Я сидел очарованный. Наставник замолчал, выпил глоток воды и продолжил:

— Потеряв всякую надежду, мы наблюдали, как он спускался в долину, усыпанную камнями. Мы неохотно последовали за ним, каждое мгновение ожидая смертельного падения. Оказавшись внизу, Учитель без колебания выбрал правильный путь, через валуны и вскоре добрался до противоположного края долинки. К нашему ужасу, он начал лезть вверх, цепляясь руками и ногами за невидимые с расстояния в несколько ярдов уступы. У нас не было выбора. Мы не могли вернуться и сообщить, что старший из нас скрылся в горах, а мы побоялись сопровождать его, хотя путешествие в самом деле было опасным. Тщательно выбирая путь, я полез первым. Воздух становился все более разреженным. Вскоре у меня запершило в горле, а легкие пронзила резкая и сухая боль. На высоте, возможно, пятисот футов над долиной я распростерся на узкой полочке, чтобы отдышаться. Собираясь возобновить подъем, я глянул вверх. Желтая мантия Учителя скрылась за уступом далеко впереди. Я стиснул зубы и, цепляясь пальцами за камни, начал снова пробираться вверх. Товарищи так же неохотно двинулись за мной. Теперь, когда мы вышли из-под укрытия гор, пронизывающий ветер трепал наши мантии. Камни срывались вниз, и мы с большим трудом продолжали восхождение.

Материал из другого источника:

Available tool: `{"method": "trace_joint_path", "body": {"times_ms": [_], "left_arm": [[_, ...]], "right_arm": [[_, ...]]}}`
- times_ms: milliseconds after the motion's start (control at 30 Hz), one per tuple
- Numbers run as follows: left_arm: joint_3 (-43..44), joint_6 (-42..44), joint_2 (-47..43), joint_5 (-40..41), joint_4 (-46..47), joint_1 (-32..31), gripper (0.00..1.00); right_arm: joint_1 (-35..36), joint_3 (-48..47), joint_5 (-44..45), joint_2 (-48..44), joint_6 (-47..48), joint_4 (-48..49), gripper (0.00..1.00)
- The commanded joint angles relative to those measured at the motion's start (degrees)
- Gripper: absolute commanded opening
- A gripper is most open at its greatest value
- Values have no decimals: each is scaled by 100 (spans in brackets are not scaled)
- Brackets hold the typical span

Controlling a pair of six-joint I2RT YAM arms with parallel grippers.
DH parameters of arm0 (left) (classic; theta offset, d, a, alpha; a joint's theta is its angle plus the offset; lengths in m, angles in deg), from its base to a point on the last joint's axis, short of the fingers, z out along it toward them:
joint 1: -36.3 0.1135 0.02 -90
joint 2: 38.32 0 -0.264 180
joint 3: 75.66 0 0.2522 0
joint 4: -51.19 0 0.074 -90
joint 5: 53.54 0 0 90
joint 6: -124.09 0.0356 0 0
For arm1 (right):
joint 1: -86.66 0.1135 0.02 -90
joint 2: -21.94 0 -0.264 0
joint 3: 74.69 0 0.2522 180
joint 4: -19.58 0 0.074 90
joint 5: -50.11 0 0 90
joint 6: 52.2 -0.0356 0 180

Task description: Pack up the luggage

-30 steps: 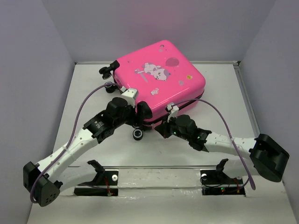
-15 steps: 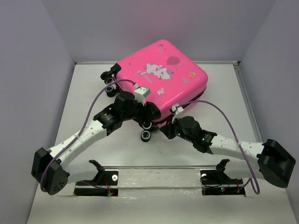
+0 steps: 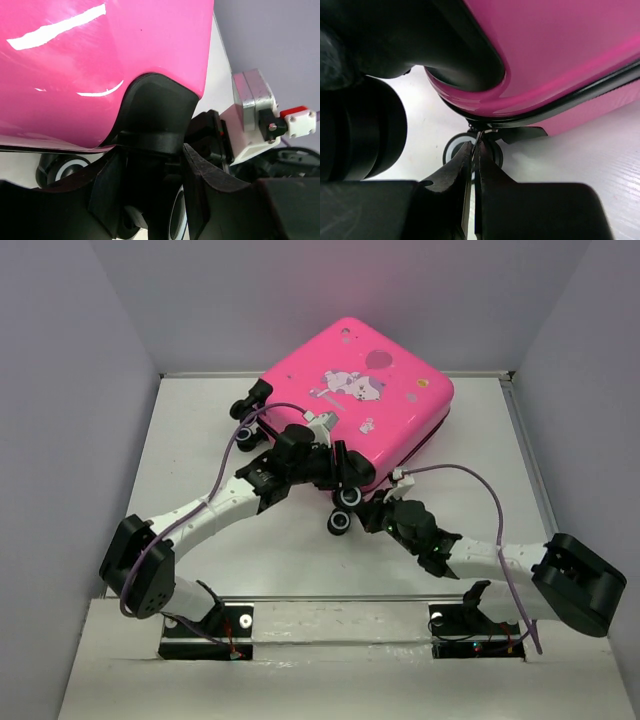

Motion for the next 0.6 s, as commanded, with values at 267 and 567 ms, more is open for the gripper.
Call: {"method": "trace_joint_path", "body": {"times_ms": [267, 567], "left_arm": [[924, -1619, 169, -57, 4226, -623, 6], [528, -1972, 36, 532, 5089, -912, 6]], "right_arm": [[351, -95, -839, 970, -756, 4425, 7], [483, -815, -875, 2806, -1467, 5980, 7]]}}
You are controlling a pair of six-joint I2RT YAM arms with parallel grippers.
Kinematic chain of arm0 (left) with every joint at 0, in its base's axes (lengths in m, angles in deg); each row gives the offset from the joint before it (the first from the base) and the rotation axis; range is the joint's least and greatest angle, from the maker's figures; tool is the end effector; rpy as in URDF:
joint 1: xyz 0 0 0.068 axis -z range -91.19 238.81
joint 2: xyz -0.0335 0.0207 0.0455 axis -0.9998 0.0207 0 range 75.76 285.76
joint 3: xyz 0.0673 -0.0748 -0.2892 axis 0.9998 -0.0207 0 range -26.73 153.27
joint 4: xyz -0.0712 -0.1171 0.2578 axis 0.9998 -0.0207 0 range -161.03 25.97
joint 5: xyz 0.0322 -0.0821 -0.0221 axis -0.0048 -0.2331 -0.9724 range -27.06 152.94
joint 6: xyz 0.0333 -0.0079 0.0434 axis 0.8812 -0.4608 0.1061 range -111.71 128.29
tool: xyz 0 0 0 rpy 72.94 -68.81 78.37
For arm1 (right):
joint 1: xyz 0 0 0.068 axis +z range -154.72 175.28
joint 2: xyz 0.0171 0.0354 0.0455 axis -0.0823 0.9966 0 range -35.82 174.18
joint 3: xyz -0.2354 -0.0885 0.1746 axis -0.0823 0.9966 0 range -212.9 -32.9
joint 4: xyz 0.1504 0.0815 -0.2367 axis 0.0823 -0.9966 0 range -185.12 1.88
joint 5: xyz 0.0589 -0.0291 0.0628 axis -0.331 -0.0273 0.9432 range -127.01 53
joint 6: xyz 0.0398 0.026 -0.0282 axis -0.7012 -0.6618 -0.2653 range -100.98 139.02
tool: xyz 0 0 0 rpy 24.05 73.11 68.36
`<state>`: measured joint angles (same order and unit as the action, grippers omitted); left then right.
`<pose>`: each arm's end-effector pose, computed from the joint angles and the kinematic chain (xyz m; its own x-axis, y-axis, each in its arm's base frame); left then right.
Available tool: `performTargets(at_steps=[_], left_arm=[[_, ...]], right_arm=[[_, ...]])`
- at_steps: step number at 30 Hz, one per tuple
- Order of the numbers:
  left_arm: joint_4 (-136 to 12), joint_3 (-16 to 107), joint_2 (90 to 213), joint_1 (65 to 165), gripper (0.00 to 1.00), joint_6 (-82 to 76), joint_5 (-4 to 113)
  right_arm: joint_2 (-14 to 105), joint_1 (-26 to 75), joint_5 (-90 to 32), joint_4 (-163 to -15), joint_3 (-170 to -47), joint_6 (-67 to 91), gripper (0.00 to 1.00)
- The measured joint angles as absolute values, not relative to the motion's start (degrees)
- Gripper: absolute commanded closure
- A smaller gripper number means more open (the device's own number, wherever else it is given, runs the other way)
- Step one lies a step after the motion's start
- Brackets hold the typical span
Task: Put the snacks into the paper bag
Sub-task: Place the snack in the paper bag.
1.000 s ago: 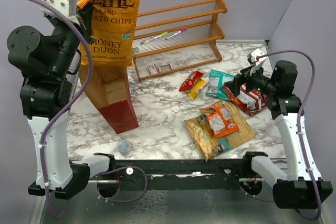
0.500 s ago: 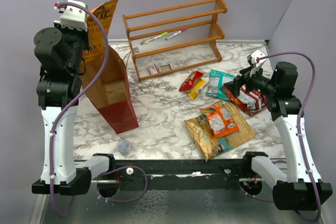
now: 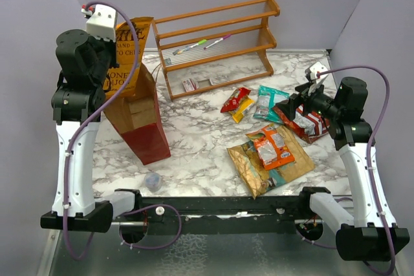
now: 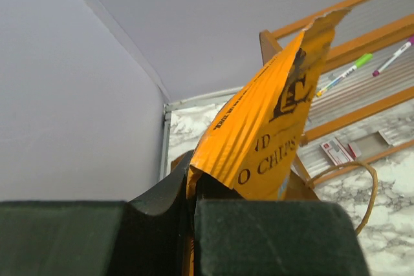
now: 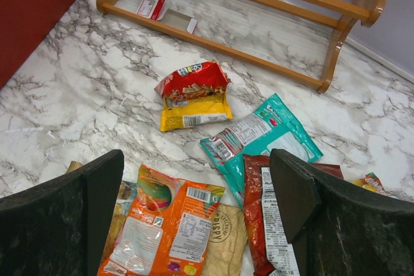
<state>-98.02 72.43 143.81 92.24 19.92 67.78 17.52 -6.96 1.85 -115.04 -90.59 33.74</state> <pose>0.2260 -0.0104 0.5792 -0.0541 0.2046 -0.9773 -0.0138 0.9785 0.2056 0.2101 0.0154 0.3941 -0.2316 -0.1889 -0.9543 -0.6280 0.7782 -0.0017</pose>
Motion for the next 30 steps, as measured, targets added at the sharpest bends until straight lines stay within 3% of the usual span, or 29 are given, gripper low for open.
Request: performTargets(at_steps=[30], left_arm=[[-100.1, 68.5, 144.5, 91.2, 1.0, 6.1, 62.7]], right_arm=[[16.3, -7.0, 2.3, -115.0, -89.3, 33.7, 0.05]])
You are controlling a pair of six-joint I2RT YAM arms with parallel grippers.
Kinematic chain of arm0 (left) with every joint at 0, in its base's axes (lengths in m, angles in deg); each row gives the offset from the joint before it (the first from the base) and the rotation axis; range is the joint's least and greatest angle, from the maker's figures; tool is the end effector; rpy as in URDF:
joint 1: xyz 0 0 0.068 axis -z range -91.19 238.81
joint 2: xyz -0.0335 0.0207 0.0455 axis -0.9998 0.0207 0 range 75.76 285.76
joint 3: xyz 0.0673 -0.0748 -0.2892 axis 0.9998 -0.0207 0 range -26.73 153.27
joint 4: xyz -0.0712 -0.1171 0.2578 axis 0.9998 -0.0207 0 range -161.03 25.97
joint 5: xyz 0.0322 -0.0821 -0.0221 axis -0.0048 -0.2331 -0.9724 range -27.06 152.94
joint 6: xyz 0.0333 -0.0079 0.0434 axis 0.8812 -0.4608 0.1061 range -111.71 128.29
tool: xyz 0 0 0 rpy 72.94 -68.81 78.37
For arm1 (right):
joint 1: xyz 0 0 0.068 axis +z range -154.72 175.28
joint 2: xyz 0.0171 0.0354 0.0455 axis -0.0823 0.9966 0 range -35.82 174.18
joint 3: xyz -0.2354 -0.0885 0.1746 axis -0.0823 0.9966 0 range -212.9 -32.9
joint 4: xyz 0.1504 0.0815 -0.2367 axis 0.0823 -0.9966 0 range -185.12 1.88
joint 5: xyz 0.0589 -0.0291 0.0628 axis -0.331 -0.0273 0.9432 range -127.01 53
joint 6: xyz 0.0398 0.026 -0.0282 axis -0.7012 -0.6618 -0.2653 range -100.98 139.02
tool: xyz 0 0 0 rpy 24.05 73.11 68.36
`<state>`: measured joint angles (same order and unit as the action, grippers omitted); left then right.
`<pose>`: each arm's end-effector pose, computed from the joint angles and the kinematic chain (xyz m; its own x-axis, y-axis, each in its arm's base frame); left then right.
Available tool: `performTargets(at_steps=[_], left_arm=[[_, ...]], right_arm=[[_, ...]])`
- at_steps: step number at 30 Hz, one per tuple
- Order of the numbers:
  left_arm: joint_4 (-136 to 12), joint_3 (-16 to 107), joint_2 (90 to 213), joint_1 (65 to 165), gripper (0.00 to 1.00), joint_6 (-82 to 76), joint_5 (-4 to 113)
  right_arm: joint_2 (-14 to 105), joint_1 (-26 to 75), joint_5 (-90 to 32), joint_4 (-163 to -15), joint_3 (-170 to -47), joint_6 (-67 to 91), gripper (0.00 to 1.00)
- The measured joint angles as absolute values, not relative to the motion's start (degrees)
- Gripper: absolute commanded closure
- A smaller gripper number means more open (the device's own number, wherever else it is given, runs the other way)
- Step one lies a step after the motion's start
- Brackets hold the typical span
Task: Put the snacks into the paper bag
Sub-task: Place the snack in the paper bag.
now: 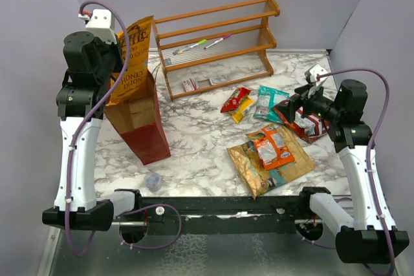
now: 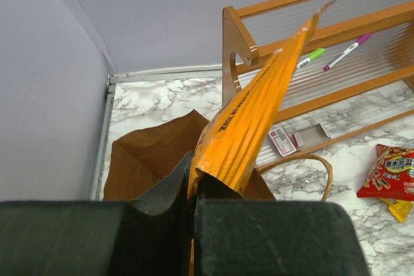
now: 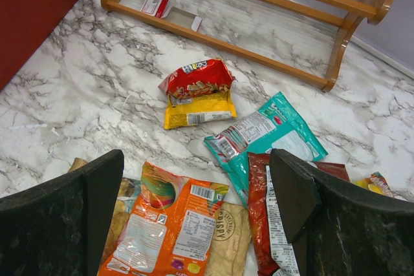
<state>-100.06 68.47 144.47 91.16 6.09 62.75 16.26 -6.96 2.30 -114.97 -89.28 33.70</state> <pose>0.2430 -0.0101 0.5503 -0.1672 -0.0314 -0.9854 0.0379 0.9985 -0.0383 0.2048 0.0159 0.3900 -0.2302 -0.1872 -0.9550 -0.6334 0.7738 0.0010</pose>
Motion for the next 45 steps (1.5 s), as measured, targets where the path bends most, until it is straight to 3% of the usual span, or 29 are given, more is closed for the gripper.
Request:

Наставник снова остановился, чтобы глотнуть воды и убедиться, что я внимательно слушаю. Я слушал — еще как!

— Наконец, — продолжил он, — мои шарящие пальцы нащупали край плоской полки. Покрепче ухватившись, я крикнул вниз, что нашел место для привала, и подтянулся. Это был уступ, слегка наклоненный к горе, поэтому с других точек он не был виден. На первый взгляд он казался шириной около десяти футов. Я не стал осматриваться дальше, а встал на колени и помог взобраться остальным. Вскоре после многих страданий мы стояли вместе, ежась на холодном ветру. Было совершенно очевидно, что именно камнепад обнажил этот уступ. Присмотревшись, я увидел в горной стене какую-то щель. В самом деле? Может, это только тень или островок лишайника? Мы как один рванулись вперед. Это была трещина около двух с половиной футов шириной и высотой около пяти футов. Учителя не было и следа.

Я мог отчетливо нарисовать эту сцену в своем воображении. Но было не время для самоанализа. Мне не хотелось упустить ни единого слова.